Тут пошли атаки волнами на чужие ворота и на мои. Удары издали я четко фиксировал, прижимал к себе мяч, выкидывал в поле на ногу своего… А игры как бы и не было. Команда настроилась, команда крушила. Команда на равных играла с «топами». А тут вдруг, неожиданно и как-то…
Удар! Я отбил кулаками в поле.
Добивание!
Я прыгнул, растопырившись в полете — наугад, скорее почувствовал, чем увидел опасный момент, метнулся в левый угол. И ошибся. Мяч летел низом — в центр, но врезался в мою ногу и отскочил. Я упал, выхватил взглядом Димидко, закрывшего лицо ладонями. Он еще не знал, что я отбил.
Вскочив, я заорал:
— Защита! Что за лажа! Мы тут играемся или играем?

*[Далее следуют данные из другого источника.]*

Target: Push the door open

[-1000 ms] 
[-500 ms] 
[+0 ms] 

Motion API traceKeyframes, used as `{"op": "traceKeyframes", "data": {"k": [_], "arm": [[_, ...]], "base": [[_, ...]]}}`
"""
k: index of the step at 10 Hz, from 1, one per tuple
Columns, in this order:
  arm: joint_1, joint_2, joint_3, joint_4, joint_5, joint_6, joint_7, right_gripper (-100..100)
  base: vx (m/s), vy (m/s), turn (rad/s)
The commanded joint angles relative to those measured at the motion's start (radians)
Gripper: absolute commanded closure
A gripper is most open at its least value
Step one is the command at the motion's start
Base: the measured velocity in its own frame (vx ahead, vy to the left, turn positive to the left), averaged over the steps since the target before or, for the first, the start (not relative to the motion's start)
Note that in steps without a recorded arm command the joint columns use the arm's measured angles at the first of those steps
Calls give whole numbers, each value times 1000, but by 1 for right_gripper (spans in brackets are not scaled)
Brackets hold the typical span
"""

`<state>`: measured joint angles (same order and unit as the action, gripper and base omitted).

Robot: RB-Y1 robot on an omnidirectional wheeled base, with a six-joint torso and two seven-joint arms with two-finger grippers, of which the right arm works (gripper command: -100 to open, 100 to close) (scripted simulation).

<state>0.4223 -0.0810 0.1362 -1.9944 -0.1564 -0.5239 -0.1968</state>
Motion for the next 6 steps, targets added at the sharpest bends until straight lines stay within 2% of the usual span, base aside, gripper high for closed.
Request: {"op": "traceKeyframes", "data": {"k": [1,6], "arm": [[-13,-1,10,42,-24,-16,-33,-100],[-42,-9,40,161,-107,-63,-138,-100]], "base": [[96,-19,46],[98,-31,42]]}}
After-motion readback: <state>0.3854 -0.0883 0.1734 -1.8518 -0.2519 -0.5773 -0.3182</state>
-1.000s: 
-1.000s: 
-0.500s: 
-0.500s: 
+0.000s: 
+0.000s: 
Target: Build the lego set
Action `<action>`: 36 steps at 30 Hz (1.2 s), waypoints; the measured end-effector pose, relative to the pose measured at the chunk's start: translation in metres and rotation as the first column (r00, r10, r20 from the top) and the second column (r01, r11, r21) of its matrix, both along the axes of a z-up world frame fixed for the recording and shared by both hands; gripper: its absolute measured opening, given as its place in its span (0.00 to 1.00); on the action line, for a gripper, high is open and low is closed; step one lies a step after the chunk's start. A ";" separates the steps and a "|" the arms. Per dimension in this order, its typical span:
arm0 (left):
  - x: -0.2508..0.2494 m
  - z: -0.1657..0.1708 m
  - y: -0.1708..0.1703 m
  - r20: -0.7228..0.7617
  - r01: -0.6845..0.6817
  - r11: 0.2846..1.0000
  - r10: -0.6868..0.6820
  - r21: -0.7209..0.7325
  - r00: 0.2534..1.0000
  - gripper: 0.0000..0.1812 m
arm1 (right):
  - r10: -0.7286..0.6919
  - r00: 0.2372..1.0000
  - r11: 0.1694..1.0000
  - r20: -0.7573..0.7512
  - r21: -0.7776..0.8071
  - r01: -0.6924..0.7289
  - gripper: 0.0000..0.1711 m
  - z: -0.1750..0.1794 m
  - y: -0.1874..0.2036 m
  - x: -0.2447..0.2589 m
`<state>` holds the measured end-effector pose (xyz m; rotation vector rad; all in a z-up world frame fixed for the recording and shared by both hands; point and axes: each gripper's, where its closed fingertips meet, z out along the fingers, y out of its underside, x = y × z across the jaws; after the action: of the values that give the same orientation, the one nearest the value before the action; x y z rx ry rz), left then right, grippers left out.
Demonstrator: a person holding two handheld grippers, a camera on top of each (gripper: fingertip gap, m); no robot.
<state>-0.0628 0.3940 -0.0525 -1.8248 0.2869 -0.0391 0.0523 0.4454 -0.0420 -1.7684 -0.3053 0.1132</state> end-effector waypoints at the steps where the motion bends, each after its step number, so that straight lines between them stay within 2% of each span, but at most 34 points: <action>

Но ко мне никто не повернулся, потому что в центре поля за мяч развернулась нехилая борьба.
Свисток на перерыв вызвал вздох облегчения — Сан Саныч подскажет, ему ведь виднее, и сделает замены, если надо. Давно его не видел таким взвинченным. Не сдержав эмоций, он подошел ко мне, обнял, похлопал по спине. Потом отстранился и зашагал в раздевалку.
Подождав, пока все рассядутся и присосутся к бутылкам с водой, Саныч приготовился говорить, но я встал и наро-матерным языком объяснил каждому его место на поле и в списке игроков. Потом эстафету взял Димидко. Он кричал, кидался планшеткой, пальцем тыкал в проштрафившихся Думченко и Бороду.
А потом вдруг успокоился, извинился, но сказал, что — замена. И не потому, что плохо играли, а потому что — так надо! Наверное, он так резко включил заднюю, потому что сам сделал неправильную расстановку с начала.